▸ PROBLEM TO WORK ON: Take from the data every line in which the word "curtain" is found.

▸ EXERCISE INPUTS:
Start of Block

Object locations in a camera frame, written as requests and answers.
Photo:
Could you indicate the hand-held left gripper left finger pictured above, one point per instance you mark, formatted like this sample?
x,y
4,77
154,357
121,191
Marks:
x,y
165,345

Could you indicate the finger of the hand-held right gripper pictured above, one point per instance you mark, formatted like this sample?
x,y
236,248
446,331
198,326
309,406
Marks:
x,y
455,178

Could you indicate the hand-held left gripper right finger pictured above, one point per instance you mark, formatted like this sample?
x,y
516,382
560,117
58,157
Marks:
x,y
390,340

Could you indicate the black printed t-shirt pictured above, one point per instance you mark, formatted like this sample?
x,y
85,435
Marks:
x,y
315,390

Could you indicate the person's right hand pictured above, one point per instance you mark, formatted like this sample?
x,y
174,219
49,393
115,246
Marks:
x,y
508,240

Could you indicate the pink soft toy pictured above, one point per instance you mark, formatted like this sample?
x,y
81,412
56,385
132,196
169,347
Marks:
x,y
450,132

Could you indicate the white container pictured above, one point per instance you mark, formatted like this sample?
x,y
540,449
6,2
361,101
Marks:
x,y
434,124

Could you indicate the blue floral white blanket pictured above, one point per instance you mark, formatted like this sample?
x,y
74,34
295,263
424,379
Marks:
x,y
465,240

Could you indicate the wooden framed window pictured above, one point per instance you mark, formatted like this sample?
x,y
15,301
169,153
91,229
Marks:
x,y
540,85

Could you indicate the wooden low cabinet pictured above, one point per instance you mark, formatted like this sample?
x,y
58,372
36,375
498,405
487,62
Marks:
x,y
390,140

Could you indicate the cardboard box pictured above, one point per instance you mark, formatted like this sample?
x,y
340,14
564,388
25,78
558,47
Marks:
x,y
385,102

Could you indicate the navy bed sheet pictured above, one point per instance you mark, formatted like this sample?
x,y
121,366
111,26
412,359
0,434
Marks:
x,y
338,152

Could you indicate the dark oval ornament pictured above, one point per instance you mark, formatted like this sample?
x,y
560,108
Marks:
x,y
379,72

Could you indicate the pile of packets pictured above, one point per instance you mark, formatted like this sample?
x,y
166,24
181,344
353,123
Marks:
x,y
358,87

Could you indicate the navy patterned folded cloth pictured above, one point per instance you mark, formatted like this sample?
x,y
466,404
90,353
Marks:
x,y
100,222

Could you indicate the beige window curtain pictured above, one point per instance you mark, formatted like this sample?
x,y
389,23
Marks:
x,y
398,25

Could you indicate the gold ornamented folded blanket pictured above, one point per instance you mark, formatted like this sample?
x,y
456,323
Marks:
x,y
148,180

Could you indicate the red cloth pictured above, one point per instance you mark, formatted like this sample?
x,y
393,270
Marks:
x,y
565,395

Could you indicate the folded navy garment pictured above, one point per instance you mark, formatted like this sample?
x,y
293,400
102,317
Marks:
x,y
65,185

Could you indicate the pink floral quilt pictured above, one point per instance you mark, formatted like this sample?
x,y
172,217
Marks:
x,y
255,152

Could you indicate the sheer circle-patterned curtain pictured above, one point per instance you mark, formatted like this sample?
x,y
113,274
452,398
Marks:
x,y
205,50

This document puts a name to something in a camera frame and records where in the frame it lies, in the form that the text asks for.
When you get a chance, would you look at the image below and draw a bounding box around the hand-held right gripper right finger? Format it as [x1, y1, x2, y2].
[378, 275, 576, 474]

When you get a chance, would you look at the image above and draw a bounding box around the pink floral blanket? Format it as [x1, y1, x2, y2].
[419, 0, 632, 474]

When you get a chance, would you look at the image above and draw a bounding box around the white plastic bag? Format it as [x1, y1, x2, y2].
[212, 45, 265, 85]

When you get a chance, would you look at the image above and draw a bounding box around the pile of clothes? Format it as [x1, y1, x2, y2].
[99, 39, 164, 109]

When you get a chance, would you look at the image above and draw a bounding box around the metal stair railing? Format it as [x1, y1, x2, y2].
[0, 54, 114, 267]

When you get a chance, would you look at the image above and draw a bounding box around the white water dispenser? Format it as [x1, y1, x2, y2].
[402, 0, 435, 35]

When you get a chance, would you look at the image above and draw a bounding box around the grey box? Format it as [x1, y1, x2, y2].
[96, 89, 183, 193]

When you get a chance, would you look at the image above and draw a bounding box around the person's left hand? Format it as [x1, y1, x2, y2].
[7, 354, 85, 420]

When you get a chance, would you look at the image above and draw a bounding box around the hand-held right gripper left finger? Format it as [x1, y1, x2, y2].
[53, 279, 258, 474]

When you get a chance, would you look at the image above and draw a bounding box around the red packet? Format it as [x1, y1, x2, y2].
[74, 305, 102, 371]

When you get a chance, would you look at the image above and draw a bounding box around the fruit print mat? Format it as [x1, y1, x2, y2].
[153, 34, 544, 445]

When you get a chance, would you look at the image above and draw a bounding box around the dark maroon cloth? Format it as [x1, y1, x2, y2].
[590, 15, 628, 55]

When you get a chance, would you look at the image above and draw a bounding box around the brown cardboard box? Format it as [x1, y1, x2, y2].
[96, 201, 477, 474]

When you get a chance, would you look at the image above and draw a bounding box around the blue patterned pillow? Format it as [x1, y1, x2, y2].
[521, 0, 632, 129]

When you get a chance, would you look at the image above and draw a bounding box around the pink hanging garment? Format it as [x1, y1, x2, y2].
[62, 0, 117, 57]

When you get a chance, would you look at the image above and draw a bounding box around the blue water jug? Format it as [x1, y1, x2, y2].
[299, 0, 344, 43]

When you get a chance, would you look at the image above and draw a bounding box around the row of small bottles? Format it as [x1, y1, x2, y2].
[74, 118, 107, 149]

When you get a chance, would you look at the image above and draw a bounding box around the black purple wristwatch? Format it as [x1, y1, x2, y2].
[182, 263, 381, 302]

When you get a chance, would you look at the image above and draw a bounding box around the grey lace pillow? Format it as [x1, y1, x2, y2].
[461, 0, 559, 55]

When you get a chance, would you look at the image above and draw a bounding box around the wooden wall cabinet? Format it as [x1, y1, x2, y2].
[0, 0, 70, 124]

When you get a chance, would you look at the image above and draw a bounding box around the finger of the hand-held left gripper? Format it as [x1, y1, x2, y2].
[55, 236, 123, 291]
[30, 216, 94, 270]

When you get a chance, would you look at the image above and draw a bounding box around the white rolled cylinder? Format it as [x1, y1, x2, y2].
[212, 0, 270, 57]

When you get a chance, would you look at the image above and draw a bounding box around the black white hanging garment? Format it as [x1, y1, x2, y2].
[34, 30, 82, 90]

End of Block

▸ RESPONSE TO THIS EXERCISE:
Could you indicate the beige window curtain pictured above, one point per instance you mark, formatted like this sample?
Could you indicate the sheer circle-patterned curtain pictured above, one point per instance you mark, formatted like this sample?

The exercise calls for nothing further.